» Instructions to follow
Search the data for the word "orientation" and copy each line that has it.

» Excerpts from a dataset

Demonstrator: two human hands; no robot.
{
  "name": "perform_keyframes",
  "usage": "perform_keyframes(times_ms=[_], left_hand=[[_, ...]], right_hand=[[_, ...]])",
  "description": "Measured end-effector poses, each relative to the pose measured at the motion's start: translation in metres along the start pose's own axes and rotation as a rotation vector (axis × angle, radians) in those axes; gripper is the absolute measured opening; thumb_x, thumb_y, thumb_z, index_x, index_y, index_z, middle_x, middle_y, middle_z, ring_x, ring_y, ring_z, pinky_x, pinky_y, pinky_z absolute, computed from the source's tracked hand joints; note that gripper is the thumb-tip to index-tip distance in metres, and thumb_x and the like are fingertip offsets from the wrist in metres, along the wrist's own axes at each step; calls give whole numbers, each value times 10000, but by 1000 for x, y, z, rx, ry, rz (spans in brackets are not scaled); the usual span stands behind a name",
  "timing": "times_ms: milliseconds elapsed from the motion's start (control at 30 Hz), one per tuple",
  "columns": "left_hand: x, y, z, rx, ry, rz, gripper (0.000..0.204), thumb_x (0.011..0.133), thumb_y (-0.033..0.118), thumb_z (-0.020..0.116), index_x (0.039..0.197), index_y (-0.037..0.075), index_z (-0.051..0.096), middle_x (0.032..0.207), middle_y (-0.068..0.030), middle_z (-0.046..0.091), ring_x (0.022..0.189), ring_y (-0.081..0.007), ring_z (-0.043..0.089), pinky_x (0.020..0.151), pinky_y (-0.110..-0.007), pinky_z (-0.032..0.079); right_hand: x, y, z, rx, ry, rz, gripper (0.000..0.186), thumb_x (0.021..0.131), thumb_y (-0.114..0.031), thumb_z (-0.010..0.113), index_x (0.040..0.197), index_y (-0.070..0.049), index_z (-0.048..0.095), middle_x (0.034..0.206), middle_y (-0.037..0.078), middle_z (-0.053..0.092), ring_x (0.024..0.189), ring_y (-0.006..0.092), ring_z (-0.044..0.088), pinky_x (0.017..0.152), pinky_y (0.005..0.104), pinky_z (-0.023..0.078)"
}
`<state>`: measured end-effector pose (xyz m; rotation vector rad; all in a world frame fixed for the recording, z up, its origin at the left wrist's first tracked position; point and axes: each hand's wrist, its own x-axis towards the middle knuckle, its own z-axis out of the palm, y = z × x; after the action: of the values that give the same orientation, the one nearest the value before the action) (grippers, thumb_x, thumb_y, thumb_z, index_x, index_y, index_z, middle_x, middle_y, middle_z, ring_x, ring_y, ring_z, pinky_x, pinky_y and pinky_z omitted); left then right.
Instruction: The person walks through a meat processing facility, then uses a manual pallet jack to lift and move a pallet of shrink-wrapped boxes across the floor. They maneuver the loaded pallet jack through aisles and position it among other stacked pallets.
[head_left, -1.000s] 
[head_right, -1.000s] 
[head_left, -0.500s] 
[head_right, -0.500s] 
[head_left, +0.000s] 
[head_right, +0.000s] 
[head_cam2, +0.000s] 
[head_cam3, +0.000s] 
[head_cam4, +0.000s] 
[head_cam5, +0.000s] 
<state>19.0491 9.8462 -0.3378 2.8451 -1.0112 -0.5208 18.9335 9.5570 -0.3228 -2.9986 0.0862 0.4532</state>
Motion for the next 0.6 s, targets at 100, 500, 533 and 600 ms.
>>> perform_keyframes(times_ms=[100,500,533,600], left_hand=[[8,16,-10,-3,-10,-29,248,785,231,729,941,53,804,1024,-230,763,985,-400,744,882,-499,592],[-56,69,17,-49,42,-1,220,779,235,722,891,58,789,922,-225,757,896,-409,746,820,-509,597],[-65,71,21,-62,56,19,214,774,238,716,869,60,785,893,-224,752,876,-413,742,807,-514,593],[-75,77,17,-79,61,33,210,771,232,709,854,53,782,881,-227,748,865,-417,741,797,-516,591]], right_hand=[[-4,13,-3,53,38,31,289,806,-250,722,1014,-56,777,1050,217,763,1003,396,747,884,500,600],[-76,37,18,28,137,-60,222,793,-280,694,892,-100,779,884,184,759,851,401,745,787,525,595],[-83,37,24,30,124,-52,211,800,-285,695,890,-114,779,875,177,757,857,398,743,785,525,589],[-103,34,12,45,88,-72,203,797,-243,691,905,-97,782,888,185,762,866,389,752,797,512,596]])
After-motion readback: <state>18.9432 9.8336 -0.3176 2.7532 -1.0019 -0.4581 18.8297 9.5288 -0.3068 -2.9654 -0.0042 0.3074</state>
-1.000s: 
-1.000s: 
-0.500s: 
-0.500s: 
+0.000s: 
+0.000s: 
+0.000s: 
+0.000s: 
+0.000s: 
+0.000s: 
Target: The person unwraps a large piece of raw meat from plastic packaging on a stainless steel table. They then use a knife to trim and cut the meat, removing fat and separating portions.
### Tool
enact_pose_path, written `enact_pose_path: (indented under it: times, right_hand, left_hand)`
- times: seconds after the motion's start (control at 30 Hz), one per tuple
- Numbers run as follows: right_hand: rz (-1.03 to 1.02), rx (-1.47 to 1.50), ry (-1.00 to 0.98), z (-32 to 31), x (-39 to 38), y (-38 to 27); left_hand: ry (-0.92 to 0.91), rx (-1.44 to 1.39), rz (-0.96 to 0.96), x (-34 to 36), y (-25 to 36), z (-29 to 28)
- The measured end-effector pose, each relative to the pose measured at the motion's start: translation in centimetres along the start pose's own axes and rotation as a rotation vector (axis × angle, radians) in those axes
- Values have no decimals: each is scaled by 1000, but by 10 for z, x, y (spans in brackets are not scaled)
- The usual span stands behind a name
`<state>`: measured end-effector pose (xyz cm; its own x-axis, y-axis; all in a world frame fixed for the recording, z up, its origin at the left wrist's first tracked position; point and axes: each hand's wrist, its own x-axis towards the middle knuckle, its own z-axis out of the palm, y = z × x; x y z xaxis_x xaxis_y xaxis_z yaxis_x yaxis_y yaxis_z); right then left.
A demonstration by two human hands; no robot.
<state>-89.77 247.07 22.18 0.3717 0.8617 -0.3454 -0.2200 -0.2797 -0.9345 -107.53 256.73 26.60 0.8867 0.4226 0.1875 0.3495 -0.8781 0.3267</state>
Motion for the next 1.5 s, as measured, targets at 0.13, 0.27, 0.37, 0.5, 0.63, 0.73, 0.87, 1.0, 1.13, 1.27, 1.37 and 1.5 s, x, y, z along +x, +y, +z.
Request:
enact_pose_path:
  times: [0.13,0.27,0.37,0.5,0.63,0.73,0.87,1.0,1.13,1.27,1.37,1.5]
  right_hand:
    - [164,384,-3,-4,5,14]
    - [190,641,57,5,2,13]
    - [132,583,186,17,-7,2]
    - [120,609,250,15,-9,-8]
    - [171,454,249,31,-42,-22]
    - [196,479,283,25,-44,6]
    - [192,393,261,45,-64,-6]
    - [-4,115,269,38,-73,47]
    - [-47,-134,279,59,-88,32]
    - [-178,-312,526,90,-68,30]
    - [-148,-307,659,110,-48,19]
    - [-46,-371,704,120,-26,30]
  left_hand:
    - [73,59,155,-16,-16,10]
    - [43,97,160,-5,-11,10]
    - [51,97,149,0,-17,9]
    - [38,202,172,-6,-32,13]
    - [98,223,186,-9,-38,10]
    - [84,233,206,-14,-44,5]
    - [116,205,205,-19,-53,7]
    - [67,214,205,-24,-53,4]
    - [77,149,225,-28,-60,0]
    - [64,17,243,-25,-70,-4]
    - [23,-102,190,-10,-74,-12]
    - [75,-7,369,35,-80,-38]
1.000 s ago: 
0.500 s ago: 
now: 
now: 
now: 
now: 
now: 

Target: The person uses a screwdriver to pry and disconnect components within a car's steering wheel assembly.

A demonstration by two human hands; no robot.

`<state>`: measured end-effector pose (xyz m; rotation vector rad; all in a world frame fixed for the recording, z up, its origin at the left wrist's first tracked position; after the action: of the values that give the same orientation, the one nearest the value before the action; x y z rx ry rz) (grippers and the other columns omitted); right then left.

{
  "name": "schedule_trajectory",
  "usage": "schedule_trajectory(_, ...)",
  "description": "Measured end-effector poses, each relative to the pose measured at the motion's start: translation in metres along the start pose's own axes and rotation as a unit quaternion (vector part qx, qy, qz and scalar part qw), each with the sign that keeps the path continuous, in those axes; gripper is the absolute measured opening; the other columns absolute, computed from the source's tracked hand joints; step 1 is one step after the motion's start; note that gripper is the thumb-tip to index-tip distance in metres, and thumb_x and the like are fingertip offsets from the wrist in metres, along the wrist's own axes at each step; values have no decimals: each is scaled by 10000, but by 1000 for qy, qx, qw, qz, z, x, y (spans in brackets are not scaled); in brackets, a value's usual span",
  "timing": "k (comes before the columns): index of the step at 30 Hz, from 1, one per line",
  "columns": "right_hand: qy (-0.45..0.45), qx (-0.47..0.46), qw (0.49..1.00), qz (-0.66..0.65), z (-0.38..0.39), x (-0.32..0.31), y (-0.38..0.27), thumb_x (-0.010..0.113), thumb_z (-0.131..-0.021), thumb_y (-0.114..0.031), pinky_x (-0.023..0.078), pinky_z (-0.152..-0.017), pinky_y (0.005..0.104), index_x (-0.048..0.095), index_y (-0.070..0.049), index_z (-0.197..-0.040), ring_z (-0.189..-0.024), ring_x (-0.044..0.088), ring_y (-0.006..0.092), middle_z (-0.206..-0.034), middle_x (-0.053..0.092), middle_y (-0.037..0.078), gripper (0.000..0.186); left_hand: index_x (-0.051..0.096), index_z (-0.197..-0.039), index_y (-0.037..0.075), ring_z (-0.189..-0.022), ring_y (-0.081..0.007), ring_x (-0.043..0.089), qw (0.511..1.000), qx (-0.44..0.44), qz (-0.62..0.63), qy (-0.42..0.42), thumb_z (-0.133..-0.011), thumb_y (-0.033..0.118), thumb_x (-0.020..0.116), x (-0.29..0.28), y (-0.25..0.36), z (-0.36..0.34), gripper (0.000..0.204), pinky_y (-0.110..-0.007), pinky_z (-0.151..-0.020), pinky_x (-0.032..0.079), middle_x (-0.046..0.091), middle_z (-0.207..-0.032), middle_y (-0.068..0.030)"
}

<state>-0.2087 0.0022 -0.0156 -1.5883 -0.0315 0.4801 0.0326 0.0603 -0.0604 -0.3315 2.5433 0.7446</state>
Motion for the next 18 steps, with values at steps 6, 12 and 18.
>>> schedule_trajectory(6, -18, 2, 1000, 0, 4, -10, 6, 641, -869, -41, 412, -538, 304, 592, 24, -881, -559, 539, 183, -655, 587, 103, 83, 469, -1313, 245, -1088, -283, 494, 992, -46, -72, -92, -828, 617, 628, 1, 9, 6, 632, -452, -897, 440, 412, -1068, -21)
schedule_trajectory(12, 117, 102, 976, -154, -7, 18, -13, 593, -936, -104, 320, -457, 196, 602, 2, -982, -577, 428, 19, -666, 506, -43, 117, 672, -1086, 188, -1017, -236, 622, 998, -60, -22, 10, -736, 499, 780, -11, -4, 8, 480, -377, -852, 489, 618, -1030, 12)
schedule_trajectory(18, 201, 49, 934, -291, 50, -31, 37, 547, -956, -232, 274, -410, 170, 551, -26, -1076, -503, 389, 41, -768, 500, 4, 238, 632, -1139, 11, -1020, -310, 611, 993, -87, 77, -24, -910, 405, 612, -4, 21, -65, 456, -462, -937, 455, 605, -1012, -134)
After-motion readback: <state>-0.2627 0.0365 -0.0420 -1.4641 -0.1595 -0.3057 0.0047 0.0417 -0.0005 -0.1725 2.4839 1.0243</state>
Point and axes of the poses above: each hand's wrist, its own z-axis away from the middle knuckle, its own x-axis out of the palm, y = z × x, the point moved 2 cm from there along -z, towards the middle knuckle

» Your solution
`<state>`: measured end-effector pose (xyz m; rotation vector rad; all in a world frame fixed for the recording, z up, its origin at the left wrist's first tracked position; point and axes: each hand's wrist, its own x-axis towards the middle knuckle, its own z-axis out of the palm, y = z × x; after the action: of the values that give the same orientation, the one nearest the value before the action) (grippers, thumb_x, thumb_y, thumb_z, index_x, index_y, index_z, middle_x, middle_y, middle_z, ring_x, ring_y, ring_z, pinky_x, pinky_y and pinky_z omitted); left then right.
`<state>`: measured end-effector pose (xyz m; rotation vector rad; all in a world frame fixed for the recording, z up, its origin at the left wrist's first tracked position; after the action: of the values that give the same orientation, the one nearest the value before the action; x y z rx ry rz) (grippers and the other columns omitted); right then left.

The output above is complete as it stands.